• DIRECTIONS FOR THIS TASK: Scan the lines below for "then" and copy the matches.
:::
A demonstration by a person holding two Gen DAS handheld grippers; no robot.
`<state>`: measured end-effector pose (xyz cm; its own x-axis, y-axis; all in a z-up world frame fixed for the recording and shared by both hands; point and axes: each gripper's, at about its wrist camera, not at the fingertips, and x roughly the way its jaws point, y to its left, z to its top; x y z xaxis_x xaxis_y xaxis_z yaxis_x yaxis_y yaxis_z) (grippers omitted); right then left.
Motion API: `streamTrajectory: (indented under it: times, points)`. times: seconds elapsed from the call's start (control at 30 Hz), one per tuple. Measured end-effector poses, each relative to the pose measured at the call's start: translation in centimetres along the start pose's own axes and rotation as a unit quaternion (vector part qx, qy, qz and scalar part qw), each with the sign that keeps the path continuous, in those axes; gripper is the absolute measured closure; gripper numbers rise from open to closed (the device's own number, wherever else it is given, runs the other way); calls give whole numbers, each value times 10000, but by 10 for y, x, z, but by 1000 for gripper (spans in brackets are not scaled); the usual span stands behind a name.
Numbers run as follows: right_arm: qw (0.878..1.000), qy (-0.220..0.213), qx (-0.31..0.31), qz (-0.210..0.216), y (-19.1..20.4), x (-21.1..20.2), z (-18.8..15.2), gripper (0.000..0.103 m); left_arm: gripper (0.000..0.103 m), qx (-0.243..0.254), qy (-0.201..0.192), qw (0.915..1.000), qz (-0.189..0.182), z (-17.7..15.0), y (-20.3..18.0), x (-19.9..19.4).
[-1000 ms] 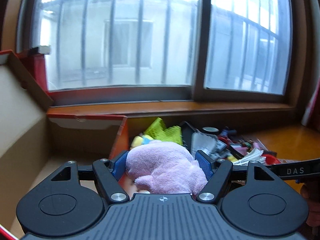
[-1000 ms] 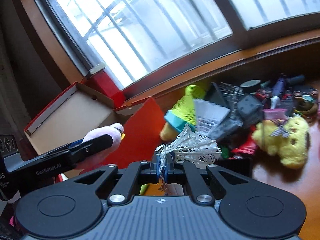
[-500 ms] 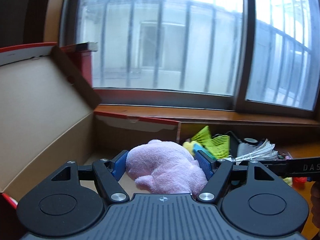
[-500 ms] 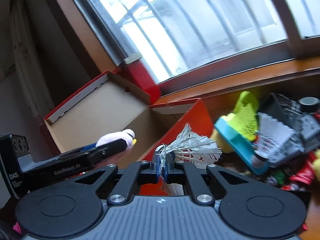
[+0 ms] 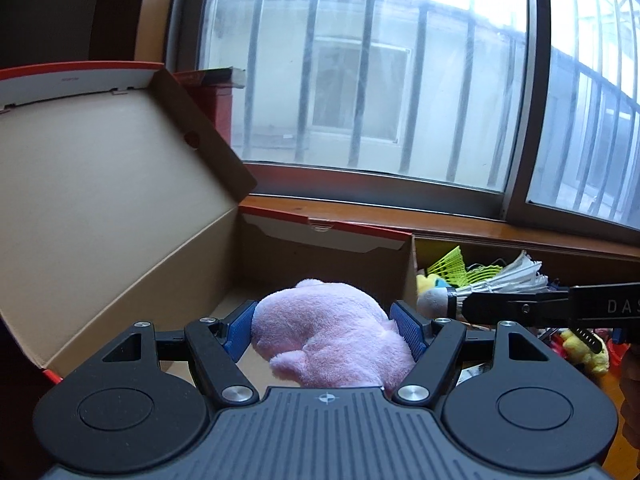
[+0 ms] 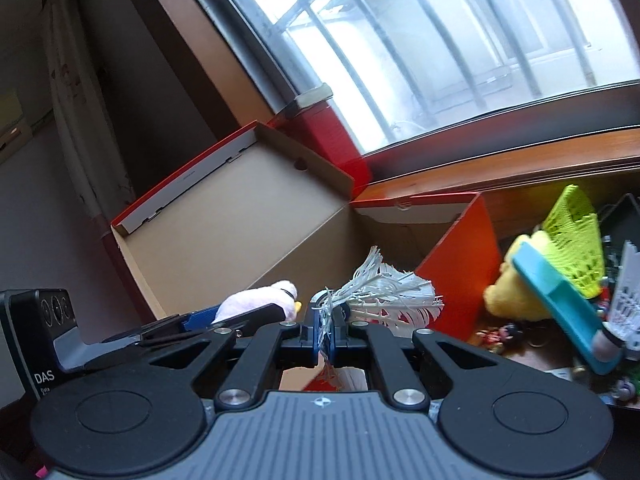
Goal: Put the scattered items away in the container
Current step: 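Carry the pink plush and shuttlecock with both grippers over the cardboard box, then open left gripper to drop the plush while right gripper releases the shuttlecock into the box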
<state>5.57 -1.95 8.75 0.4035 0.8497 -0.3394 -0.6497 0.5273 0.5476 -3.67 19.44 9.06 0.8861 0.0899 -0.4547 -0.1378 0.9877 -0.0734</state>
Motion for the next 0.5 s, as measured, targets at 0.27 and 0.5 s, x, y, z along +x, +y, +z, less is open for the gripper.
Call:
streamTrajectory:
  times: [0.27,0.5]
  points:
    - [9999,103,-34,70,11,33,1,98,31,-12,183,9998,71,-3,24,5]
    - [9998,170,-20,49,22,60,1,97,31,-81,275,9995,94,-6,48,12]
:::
• THE ANSWER:
`<state>`: measured end-effector pose (xyz cm; its own x-axis, y-axis; all in a z-up world frame fixed for the recording and shared by both hands; point and axes: each gripper's, at about its wrist camera, not at the fingertips, and x roughly the way its jaws point, y to its left, z to its top; x y z xaxis_x xaxis_y xaxis_z yaxis_x yaxis_y yaxis_z) (grippers omitted); right then left.
Current step: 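Carry the pink plush and shuttlecock with both grippers over the cardboard box, then open left gripper to drop the plush while right gripper releases the shuttlecock into the box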

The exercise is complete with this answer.